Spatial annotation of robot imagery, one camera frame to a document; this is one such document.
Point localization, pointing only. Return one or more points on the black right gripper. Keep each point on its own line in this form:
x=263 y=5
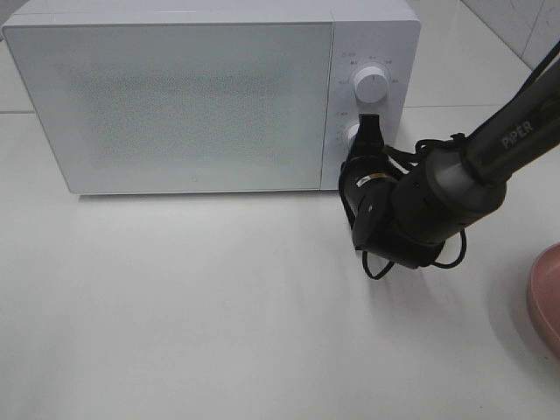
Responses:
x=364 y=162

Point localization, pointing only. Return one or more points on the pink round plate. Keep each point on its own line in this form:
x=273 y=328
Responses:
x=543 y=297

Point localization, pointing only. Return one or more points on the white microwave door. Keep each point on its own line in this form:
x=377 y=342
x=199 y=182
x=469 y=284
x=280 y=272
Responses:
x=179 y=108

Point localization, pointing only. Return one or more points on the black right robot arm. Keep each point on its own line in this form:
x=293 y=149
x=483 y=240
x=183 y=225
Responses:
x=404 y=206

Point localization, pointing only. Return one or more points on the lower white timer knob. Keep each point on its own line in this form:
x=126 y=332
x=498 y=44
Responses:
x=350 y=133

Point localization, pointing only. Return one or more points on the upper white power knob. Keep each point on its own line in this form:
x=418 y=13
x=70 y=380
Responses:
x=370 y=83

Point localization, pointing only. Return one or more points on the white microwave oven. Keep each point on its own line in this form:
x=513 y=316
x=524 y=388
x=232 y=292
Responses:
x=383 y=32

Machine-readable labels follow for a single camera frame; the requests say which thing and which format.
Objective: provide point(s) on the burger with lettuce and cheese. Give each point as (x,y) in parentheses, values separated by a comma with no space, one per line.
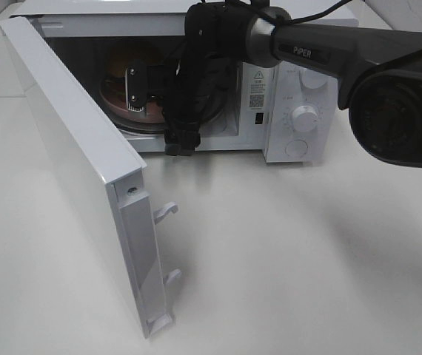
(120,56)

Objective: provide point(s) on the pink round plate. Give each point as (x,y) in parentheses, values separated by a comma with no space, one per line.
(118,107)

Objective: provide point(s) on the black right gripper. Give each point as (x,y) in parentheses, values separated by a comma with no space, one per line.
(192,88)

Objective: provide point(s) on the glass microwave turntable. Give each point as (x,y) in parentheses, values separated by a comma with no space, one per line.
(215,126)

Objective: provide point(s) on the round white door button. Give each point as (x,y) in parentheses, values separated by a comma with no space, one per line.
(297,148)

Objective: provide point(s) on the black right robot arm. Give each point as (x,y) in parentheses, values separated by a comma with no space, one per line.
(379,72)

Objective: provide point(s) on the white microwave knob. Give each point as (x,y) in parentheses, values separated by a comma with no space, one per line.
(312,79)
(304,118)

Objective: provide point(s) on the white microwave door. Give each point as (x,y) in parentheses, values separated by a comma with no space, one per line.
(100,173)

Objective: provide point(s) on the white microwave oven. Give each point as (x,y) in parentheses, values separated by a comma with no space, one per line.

+--

PROBLEM REQUIREMENTS
If the material above contains pictures, exclude them from an otherwise exact transcription.

EXPECTED ANSWER
Spatial annotation of robot imagery, one camera frame to a document; this is one such document.
Point localization, pointing only. Return one or more points on the black right gripper. Keep each point on its own line in this form:
x=263 y=5
Responses:
x=364 y=162

Point localization, pointing only. Return one or more points on the pink round plate. Keep each point on its own line in this form:
x=273 y=328
Responses:
x=543 y=297

Point localization, pointing only. Return one or more points on the white microwave door. Keep each point on its own line in this form:
x=377 y=342
x=199 y=182
x=469 y=284
x=280 y=272
Responses:
x=179 y=108

Point localization, pointing only. Return one or more points on the black right robot arm. Keep each point on its own line in this form:
x=293 y=149
x=483 y=240
x=183 y=225
Responses:
x=404 y=206

Point localization, pointing only. Return one or more points on the lower white timer knob. Keep each point on its own line in this form:
x=126 y=332
x=498 y=44
Responses:
x=350 y=133

Point localization, pointing only. Return one or more points on the upper white power knob. Keep each point on its own line in this form:
x=418 y=13
x=70 y=380
Responses:
x=370 y=83

Point localization, pointing only. Return one or more points on the white microwave oven. Keep each point on its own line in this form:
x=513 y=316
x=524 y=388
x=232 y=292
Responses:
x=383 y=32

Machine-readable labels follow for a single camera frame; the requests say which thing and which format.
Objective: provide point(s) on the burger with lettuce and cheese. Give each point as (x,y) in parentheses, values separated by a comma with no space, one per line.
(120,56)

Objective: provide point(s) on the pink round plate. Give each point as (x,y) in parentheses, values separated by a comma with no space, one per line.
(118,107)

Objective: provide point(s) on the black right gripper. Give each point as (x,y) in parentheses, values separated by a comma with no space, one per line.
(192,88)

Objective: provide point(s) on the glass microwave turntable. Give each point as (x,y) in parentheses, values separated by a comma with no space, one per line.
(215,126)

Objective: provide point(s) on the round white door button. Give each point as (x,y) in parentheses, values separated by a comma with no space, one per line.
(297,148)

Objective: provide point(s) on the black right robot arm. Give each point as (x,y) in parentheses, values separated by a comma with no space, one per line.
(379,72)

Objective: provide point(s) on the white microwave knob. Give each point as (x,y) in parentheses, values separated by a comma with no space, one per line.
(312,79)
(304,118)

Objective: provide point(s) on the white microwave door. Give each point as (x,y) in parentheses, values separated by a comma with no space, one per line.
(100,173)

Objective: provide point(s) on the white microwave oven. Give each point as (x,y) in parentheses, values separated by a comma with no space, one per line.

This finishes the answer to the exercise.